Für Methan ist auch der Begriff Methylwasserstoff gebräuchlich. Darunter versteht man ein farbloses und geruchloses Gas. Es gilt als einfachstes Alkan und einfachster Kohlenwasserstoff.
Methan kommt als Hauptbestandteil in Erdgas, Biogas und Sumpfgas und als ein wichtiger Bestandteil von Holzgas vor. Neben Kohlenstoffdioxid stellt Methan das wichtigste Treibhausgas dar. Dabei ist Methan zwar in geringerer Konzentration in der Atmosphäre vorhanden, allerdings ist seine Wirkung 20-30mal so hoch wie bei Kohlenstoffdioxid.
Verwendung findet Methan als Heizgas, und auch für andere organische Verbindungen wird es verwendet. Biologische und geologische Prozesse bilden das Gas immer wieder neu und setzen es frei.

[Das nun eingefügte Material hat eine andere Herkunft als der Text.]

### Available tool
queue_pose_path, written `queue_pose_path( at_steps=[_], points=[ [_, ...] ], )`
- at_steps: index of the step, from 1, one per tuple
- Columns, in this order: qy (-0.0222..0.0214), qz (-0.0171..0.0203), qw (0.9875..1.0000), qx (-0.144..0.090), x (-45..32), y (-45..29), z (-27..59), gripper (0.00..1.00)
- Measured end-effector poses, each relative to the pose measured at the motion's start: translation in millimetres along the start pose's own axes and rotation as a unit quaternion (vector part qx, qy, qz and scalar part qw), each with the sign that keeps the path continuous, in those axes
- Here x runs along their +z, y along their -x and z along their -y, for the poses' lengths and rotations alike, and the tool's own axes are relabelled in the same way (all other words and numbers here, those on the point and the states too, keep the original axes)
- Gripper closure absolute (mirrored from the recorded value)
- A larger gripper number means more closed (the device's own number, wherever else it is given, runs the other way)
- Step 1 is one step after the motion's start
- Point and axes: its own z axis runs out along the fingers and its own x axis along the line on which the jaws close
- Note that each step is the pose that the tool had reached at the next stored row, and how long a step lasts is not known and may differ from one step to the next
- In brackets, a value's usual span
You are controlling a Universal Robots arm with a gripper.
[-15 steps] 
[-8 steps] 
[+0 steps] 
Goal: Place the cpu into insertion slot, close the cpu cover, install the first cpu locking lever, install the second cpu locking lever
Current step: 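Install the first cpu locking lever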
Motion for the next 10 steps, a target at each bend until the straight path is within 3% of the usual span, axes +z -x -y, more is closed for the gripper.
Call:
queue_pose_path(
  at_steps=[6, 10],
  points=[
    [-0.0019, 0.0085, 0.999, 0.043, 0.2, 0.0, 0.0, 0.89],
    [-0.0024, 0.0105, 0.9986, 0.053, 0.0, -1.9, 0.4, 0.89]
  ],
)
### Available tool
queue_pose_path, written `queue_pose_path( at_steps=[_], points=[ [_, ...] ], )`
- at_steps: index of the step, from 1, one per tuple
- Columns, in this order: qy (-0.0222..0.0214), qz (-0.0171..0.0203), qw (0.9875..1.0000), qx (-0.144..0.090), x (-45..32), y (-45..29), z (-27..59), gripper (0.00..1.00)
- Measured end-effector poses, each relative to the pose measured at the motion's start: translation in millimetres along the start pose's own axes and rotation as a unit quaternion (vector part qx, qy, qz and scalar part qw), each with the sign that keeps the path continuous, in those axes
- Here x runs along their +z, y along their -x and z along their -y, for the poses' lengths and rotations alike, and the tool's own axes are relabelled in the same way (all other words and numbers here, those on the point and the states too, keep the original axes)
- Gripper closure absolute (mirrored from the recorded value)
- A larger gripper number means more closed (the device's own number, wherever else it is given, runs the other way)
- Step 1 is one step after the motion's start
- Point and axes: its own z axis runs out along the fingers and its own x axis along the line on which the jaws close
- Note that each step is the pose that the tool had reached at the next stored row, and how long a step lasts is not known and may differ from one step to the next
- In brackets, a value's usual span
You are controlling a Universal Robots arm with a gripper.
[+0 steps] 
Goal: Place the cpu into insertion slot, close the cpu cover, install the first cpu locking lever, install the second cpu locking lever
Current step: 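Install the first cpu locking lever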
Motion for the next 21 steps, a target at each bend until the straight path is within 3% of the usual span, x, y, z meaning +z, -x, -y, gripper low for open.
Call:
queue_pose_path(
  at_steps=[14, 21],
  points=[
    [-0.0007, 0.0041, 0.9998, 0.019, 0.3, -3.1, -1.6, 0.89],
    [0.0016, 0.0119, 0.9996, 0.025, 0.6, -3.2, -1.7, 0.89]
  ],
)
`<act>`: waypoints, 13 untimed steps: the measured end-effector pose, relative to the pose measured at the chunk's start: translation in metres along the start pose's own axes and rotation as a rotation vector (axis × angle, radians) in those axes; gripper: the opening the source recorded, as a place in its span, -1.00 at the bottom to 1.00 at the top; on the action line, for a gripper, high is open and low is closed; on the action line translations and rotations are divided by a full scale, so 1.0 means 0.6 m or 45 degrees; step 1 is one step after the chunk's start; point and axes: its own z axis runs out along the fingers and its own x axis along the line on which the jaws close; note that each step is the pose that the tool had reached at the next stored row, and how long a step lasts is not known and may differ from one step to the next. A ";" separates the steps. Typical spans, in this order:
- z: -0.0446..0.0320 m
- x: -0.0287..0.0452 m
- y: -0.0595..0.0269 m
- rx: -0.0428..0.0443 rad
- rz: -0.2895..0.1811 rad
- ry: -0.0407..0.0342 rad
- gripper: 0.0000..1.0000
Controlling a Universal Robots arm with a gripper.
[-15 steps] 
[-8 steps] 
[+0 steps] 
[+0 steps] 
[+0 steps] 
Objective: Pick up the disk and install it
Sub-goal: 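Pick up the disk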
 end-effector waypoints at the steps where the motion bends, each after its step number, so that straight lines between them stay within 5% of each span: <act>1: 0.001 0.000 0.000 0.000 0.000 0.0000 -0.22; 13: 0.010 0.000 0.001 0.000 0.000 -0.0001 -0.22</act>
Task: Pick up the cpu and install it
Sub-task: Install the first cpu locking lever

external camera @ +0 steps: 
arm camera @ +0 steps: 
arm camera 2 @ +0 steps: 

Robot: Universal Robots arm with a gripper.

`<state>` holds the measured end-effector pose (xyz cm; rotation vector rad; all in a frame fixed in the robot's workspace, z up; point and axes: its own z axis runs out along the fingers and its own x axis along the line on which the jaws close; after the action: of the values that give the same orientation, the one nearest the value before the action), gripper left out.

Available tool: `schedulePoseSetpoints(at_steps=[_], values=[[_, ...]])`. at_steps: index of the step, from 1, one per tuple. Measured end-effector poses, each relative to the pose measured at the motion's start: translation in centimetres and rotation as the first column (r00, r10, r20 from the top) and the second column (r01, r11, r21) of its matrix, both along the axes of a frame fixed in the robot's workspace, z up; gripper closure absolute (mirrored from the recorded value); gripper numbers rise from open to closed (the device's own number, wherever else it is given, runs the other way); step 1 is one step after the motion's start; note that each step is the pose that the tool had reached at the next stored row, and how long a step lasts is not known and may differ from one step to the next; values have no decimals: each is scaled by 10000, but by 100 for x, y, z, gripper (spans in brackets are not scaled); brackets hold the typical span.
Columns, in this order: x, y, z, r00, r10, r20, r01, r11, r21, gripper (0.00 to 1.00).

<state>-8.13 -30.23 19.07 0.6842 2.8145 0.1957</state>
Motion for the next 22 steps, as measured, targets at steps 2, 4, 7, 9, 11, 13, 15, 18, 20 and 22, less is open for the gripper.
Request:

Der Treibhauseffekt wird durch eine steigende Rinderhaltung, verbreiteten Nassreisanbau und Deponigasemissionen verstärkt. Hauptquelle für die Neubildung von Methan sind die sog. archaellen Methanbildner. Bei einem Hausrind lässt sich ein Ausstoß von ungefähr 150-250 l Methan feststellen. Auch Pflanzen sind neuen Erkenntnissen zufolge an einer ständigen Methan-Neubildung beteiligt. Das so entstehende Methan trägt zum Methan-Gehalt der Atmosphäre bei.
Methan oxidiert in einer sauerstoffhaltigen Atmosphäre langsam. Ist es aber einmal in die Atmosphäre gelangt, existiert ein Methan-Molekül dort durchschnittlich zwölf Jahre.